- _TASK BRIEF_:
With images removed, return the whole listing exactly as written.

- _THE DATA_:
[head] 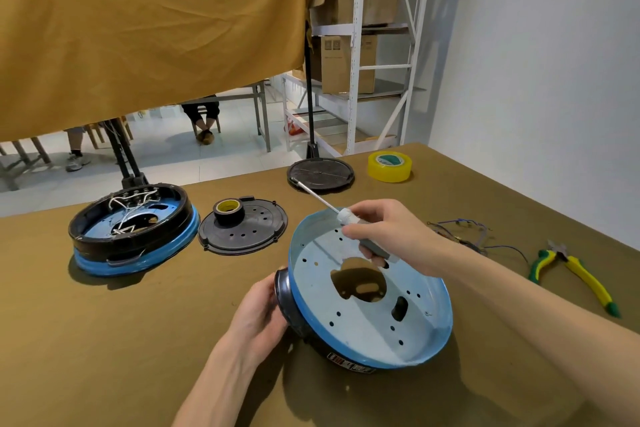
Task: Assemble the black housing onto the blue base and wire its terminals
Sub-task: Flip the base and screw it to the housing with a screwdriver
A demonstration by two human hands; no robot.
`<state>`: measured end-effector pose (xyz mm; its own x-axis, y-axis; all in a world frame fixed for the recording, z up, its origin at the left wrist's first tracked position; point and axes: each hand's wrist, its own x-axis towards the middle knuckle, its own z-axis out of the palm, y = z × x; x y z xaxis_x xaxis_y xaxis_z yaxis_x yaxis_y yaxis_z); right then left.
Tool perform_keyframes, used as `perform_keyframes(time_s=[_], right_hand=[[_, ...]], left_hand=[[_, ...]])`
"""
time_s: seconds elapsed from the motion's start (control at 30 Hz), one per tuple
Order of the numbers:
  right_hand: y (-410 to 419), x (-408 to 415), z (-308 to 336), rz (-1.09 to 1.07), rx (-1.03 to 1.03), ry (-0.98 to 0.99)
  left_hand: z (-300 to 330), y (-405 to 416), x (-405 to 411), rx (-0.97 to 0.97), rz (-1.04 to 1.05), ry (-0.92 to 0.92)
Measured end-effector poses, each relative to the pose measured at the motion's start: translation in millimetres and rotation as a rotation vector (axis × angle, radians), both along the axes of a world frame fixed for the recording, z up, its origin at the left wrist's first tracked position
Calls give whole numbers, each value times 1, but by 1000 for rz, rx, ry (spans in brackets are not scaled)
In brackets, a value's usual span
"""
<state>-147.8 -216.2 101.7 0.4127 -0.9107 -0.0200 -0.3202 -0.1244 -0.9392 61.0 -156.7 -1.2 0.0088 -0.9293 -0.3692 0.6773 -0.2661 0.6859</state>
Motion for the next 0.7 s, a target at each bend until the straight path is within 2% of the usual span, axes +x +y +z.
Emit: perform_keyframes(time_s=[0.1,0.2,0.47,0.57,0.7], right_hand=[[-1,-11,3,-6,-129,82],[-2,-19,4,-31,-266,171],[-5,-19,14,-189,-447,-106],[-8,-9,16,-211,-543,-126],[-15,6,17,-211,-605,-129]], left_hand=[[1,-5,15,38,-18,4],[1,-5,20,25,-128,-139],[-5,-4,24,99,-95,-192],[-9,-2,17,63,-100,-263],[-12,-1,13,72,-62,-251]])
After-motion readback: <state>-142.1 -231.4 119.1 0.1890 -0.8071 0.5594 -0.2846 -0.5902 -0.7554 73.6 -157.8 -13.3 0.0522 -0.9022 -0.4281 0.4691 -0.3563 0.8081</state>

- _TASK RESPONSE_:
[head] 
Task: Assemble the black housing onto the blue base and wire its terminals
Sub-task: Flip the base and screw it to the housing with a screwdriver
A demonstration by two human hands; no robot.
`<state>`: measured end-effector pose (xyz mm; its own x-axis, y-axis; all in a world frame fixed for the recording, z up, its origin at the left wrist's first tracked position; point and axes: each hand's wrist, its own x-axis towards the middle knuckle, its own z-axis out of the palm, y = z × x; x y z xaxis_x xaxis_y xaxis_z yaxis_x yaxis_y yaxis_z); right then left.
Tool perform_keyframes, used as `perform_keyframes(time_s=[_], right_hand=[[_, ...]], left_hand=[[_, ...]])`
"""
time_s: seconds elapsed from the motion's start (control at 30 Hz), one per tuple
Order of the numbers:
  right_hand: y (-410 to 419), x (-408 to 415), z (-308 to 336), rz (-1.09 to 1.07), rx (-1.03 to 1.03), ry (-0.98 to 0.99)
  left_hand: z (-300 to 330), y (-405 to 416), x (-405 to 411), rx (-0.97 to 0.97), rz (-1.04 to 1.05), ry (-0.92 to 0.92)
Measured end-effector poses, each relative to the pose measured at the motion's start: translation in millimetres and rotation as a rotation vector (axis × angle, radians), both along the axes of a world frame fixed for the recording, z up, its origin at the left wrist's first tracked position
Calls give whole numbers, each value times 1, but by 1000 for rz, rx, ry (spans in brackets are not scaled)
In brackets, a value's usual span
"""
<state>-147.8 -216.2 101.7 0.4127 -0.9107 -0.0200 -0.3202 -0.1244 -0.9392 61.0 -156.7 -1.2 0.0088 -0.9293 -0.3692 0.6773 -0.2661 0.6859</state>
Motion for the next 0.7 s, a target at each bend until the straight path is within 2% of the usual span, axes +x +y +z.
Emit: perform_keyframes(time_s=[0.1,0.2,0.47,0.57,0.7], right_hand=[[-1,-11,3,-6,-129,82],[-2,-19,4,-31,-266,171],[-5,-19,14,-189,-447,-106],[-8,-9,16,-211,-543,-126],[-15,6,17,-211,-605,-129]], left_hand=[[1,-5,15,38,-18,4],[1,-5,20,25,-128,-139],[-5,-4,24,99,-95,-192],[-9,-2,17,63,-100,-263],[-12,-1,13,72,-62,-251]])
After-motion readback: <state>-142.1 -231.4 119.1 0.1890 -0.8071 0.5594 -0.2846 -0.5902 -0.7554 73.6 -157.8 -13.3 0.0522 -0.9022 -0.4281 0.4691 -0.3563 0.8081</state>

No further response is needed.